1 (Эту же мысль, но в более резкой, категорической форме Стасов повторил в статье "По поводу графа Льва Толстого": "В романах и повестях Тургенева нигде не бил ключ страсти и силы чувства" (В. В. Стасов. Собр. соч., т. III, с. 1417 - 1419))

2 (Судя по ответным письмам Тургенева Стасову, споры о Пушкине, об отношении к классикам мирового искусства составляли одну из постоянных тем их полемики. "Радуюсь... Вашему суждению о Пушкине, Гете и Моцарте; оно в порядке вещей. Еще бы Вы их любили!" - иронически замечает Тургенев в письме от 24 августа/5 сентября 1875 г. (Тургенев, Письма, т. XI, с. 117). В своем стремлении утвердить новое искусство Стасов впал в ту же крайность, что и в свое время Д. И. Писарев. Вот что писал, например, Стасов В. П. Буренину: "Необходимо перебрать снова наших писателей с тех пор: Пушкин en tele. Хотя Вы со мной не раз спорили насчет этого Вашего пол у идол а, но если будете последовательны, то должны "резануть" его тем же ланцетом, как и Льва Толстого... Нет, Пушкин по содержанию своему не годится более нынешнему поколению; будущему будет невыносим и тошен, последующему жалок и смешон!.. Писарев начал уже новую нынешнюю переборку старого материала, но не успел кончить..." (цит. по кн. "Рении и Тургенев", с. 60 - 61))

3 (Имеется в виду письмо от 3/15 апреля 1875 г. и письмо к Д. В. Григоровичу от 1/13 февраля 1882 г. По мнению Тургенева, новый роман Толстого "Анна Каренина" оказался значительно слабее прежних вещей писателя. "Это и манерно и мелко", - писал Тургенев А. Ф. Онегину в феврале 1875 г. (Тургенев, Письма, т. XI, с. 24). "А что вы скажете, Иван Сергеевич, про "Анну Каренину"? - спрашивал Стасов в письме от 30 марта/11 апреля. - Ведь жидко и слабо..." ("Литературный архив", т. 3, М, - Л., Изд-во АН СССР, 1951, с. 243).

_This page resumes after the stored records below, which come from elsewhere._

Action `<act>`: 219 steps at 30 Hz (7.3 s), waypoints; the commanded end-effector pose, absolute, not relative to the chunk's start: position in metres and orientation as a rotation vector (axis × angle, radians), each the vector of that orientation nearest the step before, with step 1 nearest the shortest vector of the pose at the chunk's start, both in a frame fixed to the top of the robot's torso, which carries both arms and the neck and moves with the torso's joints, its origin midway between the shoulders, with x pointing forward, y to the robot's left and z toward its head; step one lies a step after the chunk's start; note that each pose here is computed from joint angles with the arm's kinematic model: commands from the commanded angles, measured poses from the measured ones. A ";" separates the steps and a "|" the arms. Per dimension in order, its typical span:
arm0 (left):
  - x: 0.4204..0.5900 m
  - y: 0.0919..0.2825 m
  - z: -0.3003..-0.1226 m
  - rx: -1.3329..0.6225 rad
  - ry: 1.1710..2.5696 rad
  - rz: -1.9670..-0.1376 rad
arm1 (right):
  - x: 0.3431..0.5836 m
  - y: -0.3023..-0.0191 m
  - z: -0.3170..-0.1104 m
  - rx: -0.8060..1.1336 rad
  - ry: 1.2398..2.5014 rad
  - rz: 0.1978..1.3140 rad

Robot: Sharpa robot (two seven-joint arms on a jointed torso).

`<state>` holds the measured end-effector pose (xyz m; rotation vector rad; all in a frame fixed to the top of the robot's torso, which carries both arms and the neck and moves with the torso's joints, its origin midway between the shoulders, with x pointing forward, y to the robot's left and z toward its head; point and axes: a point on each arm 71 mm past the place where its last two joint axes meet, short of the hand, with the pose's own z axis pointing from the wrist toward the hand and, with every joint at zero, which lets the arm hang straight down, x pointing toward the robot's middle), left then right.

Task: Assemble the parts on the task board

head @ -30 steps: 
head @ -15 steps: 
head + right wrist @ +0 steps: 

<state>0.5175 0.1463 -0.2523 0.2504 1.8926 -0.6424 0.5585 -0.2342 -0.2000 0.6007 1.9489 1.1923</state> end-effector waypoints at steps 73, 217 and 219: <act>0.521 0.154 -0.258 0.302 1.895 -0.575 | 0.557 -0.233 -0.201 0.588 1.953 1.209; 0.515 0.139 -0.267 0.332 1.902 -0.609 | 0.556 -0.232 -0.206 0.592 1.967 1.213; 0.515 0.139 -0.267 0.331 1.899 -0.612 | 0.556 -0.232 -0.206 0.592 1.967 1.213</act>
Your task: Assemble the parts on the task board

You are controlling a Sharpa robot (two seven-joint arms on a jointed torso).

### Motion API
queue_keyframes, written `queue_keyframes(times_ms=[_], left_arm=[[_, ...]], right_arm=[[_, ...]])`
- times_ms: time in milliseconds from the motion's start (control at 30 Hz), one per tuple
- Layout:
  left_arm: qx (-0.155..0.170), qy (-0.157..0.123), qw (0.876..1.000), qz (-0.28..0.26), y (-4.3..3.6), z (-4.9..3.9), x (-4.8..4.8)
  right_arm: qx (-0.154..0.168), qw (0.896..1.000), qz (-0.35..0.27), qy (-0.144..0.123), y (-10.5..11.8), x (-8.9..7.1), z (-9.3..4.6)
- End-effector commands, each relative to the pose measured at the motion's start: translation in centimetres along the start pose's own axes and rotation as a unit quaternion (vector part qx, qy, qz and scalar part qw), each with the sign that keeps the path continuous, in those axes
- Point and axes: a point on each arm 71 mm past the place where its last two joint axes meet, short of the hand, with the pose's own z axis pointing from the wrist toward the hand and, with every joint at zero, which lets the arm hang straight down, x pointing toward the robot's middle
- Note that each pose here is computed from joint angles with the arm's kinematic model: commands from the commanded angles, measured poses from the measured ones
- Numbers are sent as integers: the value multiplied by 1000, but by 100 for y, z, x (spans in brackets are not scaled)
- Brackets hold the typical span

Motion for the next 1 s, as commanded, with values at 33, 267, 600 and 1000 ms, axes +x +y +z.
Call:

Один из современников привел в своих мемуарах любопытную беседу с Тургеневым о романе Толстого: "Сама Анна Каренина и Вронский неопределенны, - говорил писатель. - Неизвестно, считает ли автор Вронского ничтожеством или нет. Конечно, незачем, чтобы автор сам высказывал свое суждение о действующем лице, но необходимо, чтобы лицо было очерчено вполне определенно, между тем самый образ Вронского шатается. Когда я прочел о намерении Вронского застрелиться, я просто подпрыгнул на стуле, так это было неожиданно и не вытекало из предыдущего... Рядом с этим стоят, однако, замечательно художественные сцены, как, например, описание смерти Николая Левина. Психологический анализ нередко утрируется Толстым... Залезанье автора в душу под конец сильно утомляет" (А н. Половцов. Воспоминания об И. С. Тургеневе. - "Царь-Колокол". Иллюстрированный всеобщий календарь на 1887 г., с. 78))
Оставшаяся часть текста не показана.